Да что ты, я же тебя и защищал.
Ведь это единственный твой путь оправдания.
Она сама поняла, что тебе денег надо было, как и всякому, и что ты с этой точки, пожалуй, и прав.
Я ей доказал, как дважды два, что вы жили на взаимных выгодах: она капиталисткой, а ты при ней сентиментальным шутом.
Впрочем, за деньги она не сердится, хоть ты ее и доил, как козу.
Ее только злоба берет, что она тебе двадцать лет верила. что ты ее так облапошил на благородстве и заставил так долго лгать.
В том, что сама лгала, она никогда не сознается, но за это-то тебе и достанется вдвое.
Не понимаю, как ты не догадался, что тебе придется когда-нибудь рассчитаться.
Ведь был же у тебя хоть какой-нибудь ум.
Я вчера посоветовал ей отдать тебя в богадельню, успокойся, в приличную, обидно не будет; она, кажется, так и сделает.
Помнишь последнее письмо твое ко мне в X — скую губернию, три недели назад?

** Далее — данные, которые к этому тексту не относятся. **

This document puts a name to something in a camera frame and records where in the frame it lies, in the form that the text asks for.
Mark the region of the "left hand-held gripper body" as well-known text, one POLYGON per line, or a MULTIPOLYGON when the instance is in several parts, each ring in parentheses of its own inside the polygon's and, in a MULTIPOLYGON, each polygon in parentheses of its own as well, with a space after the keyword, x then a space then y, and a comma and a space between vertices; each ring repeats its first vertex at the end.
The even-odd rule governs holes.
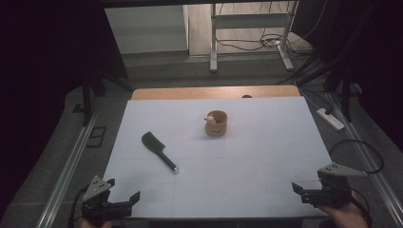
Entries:
POLYGON ((101 227, 106 221, 129 217, 132 206, 127 201, 110 202, 110 189, 105 180, 95 176, 85 191, 82 205, 82 217, 92 224, 101 227))

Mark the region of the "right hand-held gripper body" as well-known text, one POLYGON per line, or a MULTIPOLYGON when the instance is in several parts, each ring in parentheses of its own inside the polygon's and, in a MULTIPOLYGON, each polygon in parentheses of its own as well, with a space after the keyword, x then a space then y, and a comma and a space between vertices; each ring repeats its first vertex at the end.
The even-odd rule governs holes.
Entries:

— Неужели ты ей показал? — в ужасе вскочил Степан Трофимович.
— Ну еще же бы нет!
Первым делом.
То самое, в котором ты уведомлял, что она тебя эксплуатирует, завидуя твоему таланту, ну и там об «чужих грехах».
Ну, брат, кстати, какое, однако, у тебя самолюбие!
Я так хохотал.
Вообще твои письма прескучные; у тебя ужасный слог.
Я их часто совсем не читал, а одно так и теперь валяется у меня нераспечатанным; я тебе завтра пришлю.
Но это, это последнее твое письмо — это верх совершенства!
Как я хохотал, как хохотал!
— Изверг, изверг! — возопил Степан Трофимович.
— Фу, черт, да с тобой нельзя разговаривать.
Послушай, ты опять обижаешься, как в прошлый четверг?
Степан Трофимович грозно выпрямился:
— Как ты смеешь говорить со мной таким языком?
— Каким это языком?
Простым и ясным?
— Но скажи же мне наконец, изверг, сын ли ты мой или нет?
— Об этом тебе лучше знать.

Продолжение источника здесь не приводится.